You're doing that if you run it in a VM.

------
fithisux
I would have been more happy if PureDarwin had taken off or a true uKernel had
incorporated Apple OSS in their code base.

For people in need of hackintosh this is a solution but why not have the real
thing or a community version (like good ol Gnu-Darwin).

It is apple to blame here, the could have taken the FOSS direction and do a
Darwin-EL (Like RHEL) for FOSS community, even with a fee. MacOS is definitely
not for me though they have done an interesting work in the kernel and this is
what I would like to try instead of BSD or Linux.

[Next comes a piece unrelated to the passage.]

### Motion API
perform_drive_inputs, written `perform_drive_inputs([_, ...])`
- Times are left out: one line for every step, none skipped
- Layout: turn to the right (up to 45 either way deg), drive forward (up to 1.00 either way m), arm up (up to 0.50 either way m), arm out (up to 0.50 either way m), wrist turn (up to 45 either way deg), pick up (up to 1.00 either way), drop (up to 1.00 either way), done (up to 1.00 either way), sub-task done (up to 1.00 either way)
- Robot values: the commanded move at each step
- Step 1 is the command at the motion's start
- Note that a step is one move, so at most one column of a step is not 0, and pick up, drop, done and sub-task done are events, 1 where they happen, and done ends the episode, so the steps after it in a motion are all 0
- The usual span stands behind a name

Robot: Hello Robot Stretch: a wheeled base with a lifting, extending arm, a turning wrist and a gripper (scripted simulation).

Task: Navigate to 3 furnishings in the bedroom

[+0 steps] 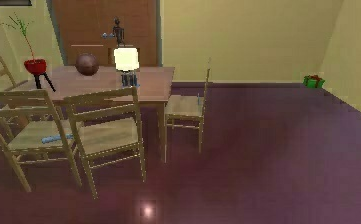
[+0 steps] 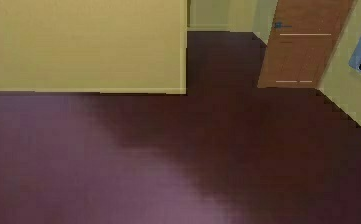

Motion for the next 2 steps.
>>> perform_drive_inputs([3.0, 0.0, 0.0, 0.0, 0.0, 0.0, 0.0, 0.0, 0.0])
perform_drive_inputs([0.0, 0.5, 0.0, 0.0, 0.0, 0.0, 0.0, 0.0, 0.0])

The GUI? Far from my tastes.

------
huangyz0918
Hackintosh is good but I think most people just want a macOS system, they
don't really care about how much they can learn from hackintosh
installations.(e.g., bootloader, dsdt, kexts adaptions). This repo may be more
suitable for those geeks and those who want to understand the computer OS
better. So it will focus more on the technologies and theories (if one just
want to install macOS and get no interests in hackintosh, he should turn to
tonymacx86 or some other forums)

------
op00to
For those who run Hackintoshes - do you use a custom boot loader or kext to
bypass dsmos.kext? Have you reviewed it to make sure it doesn't install
backdoors, key loggers, or introduce other undefined or unexpected behavior?

------
tannhaeuser
I'd be much more interested in a tutorial for setting up PureDarwin on generic
x86 hardware (and qemu if needed) as eg. a build and CI server for Mac
OS/Mach-O command-line and other non-GUI apps.

------
reformatt
Can hackintosh machines develop iOS apps and sign apps using XCode? I don't
think macbooks or the apple desktops are the best machines at all, but the
MacOS is too valuable to leave for Windows.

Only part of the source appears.